I am writing a function that uses kmeans to determine the width of the bin to convert a continuous measurement (predicted probability) into an integer (one of three bins). I came across a boundary case where my algorithm (correctly) can predict the same probability for the whole set, and I want to handle this situation. I use rattle package binning() function as follows:
btsKmeansBin <- function(x, k = 3, default = c(0, 0.3, 0.5, 1)) { result <- binning(x, bins = k, method = "kmeans", ordered = T) bins <- attr(result, "breaks") attr(bins, "names") <- NULL bins <- bins[order(bins)] bins[1] <- 0 bins[length(bins)] <- 1 return(bins) }
Run this function on x <- c(.5,.5,.5,.5,.5,.5) and you will get an error in the order(bins) step, because bins will be NULL and therefore is not by vector.

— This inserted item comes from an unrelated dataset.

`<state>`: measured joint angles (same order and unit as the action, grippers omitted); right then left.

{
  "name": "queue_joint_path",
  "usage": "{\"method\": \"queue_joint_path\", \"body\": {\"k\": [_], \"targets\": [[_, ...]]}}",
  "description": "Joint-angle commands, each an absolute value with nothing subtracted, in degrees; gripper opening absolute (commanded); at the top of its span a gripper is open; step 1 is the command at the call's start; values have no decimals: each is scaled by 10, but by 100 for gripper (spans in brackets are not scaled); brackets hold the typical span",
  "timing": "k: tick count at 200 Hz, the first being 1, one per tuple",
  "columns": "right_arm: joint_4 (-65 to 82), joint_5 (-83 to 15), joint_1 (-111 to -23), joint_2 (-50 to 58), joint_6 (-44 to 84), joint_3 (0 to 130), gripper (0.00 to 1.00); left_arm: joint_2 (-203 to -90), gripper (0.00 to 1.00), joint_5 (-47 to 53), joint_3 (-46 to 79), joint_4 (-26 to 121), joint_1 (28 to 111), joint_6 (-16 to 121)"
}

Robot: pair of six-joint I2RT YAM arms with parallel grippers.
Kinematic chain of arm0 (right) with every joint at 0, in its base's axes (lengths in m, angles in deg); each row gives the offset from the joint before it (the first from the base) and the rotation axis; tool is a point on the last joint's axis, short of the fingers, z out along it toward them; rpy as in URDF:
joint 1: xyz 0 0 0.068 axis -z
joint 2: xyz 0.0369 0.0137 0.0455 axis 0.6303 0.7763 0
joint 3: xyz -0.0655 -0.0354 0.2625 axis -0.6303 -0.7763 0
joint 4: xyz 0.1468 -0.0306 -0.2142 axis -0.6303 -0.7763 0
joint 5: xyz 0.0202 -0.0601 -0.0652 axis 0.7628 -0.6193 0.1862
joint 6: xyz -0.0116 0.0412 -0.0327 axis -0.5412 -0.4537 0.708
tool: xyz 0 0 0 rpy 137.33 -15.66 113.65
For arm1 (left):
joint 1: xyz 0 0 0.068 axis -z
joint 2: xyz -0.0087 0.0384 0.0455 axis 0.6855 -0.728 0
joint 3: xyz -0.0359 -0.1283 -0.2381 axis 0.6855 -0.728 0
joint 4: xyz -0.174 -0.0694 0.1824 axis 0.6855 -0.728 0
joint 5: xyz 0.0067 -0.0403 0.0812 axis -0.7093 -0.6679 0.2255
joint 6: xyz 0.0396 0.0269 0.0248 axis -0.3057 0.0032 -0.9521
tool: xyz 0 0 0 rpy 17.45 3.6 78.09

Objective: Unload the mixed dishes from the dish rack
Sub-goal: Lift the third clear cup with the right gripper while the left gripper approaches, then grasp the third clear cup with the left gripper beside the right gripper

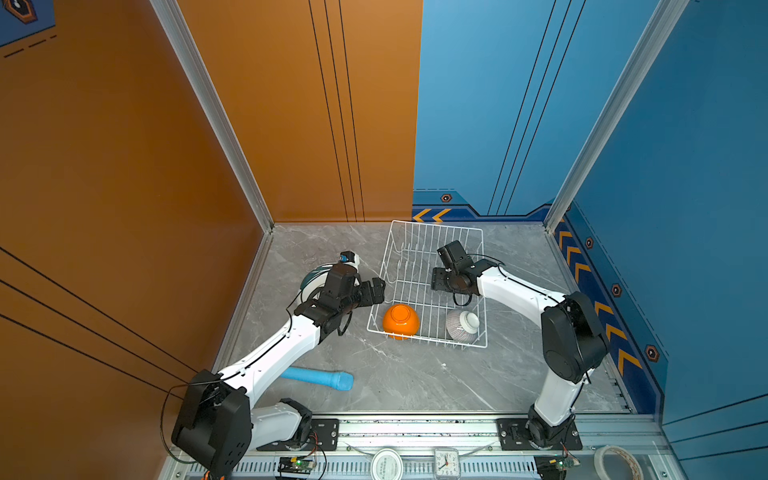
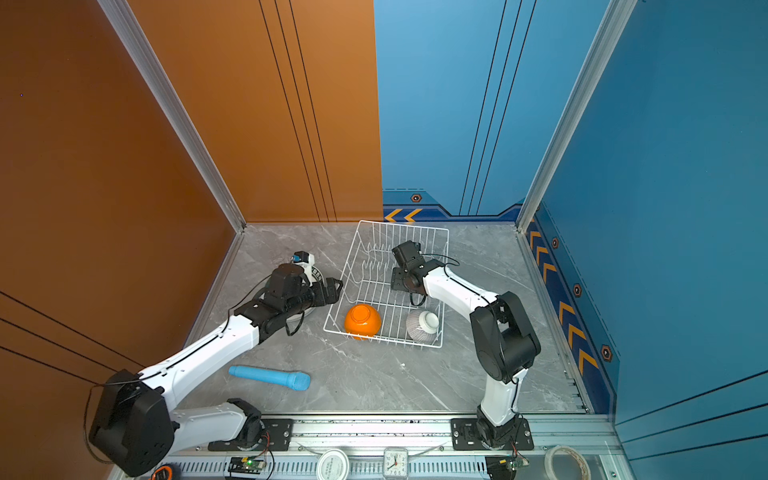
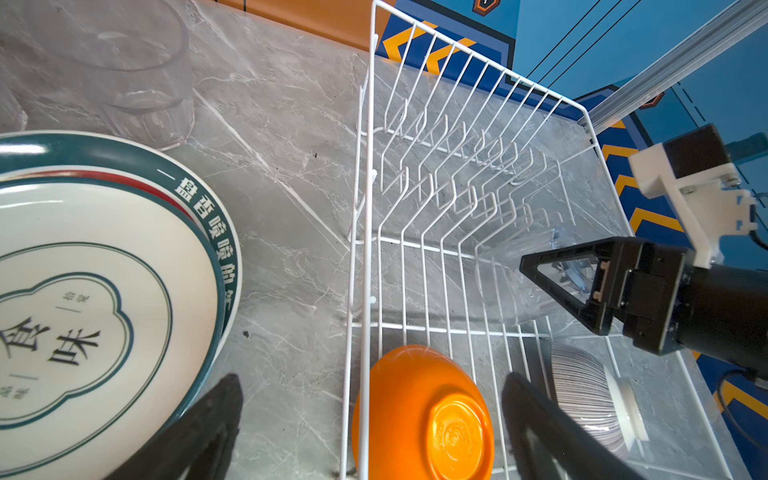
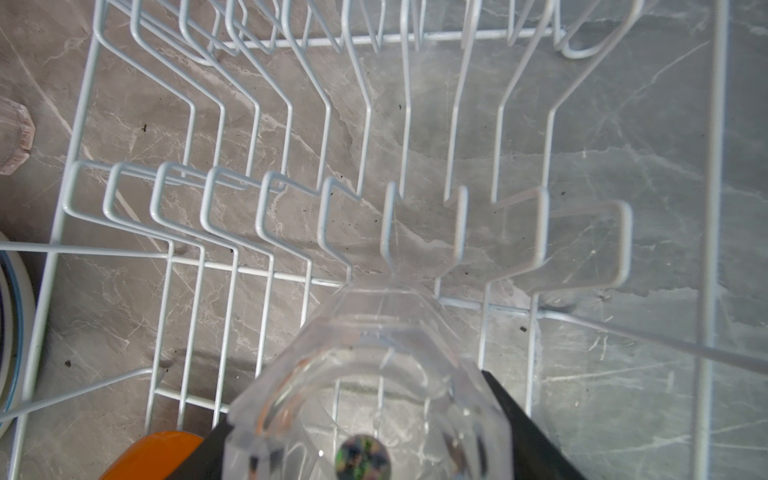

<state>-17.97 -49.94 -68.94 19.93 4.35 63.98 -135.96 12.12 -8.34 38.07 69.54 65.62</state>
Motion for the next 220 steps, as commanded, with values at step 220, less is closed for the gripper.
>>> {"method": "queue_joint_path", "body": {"k": [220], "targets": [[48,-224,-662,-45,-149,478,63,-1357,98,-11,-127,629,817,668]]}}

Obviously, if x has only one distinct value, kmeans should not work. In this case, I would like to return the div default bin. When this happens, binning displays the message "Warning: variable is not considered." Therefore, I would like to use tryCatch to handle this warning, but the surrounding line result <- ... does not work with the following code as I expect:
... tryCatch({ result <- binning(x, bins = k, method = "kmeans", ordered = T) }, warning = function(w) { warn(sprintf("%s. Using default values", w)) return(default) }, error = function(e) { stop(e) }) ...
The warning is printed as if I did not use tryCatch , and the code moves past the return and again throws an error from order . I tried a bunch of options, but nothing worked. What am I missing here?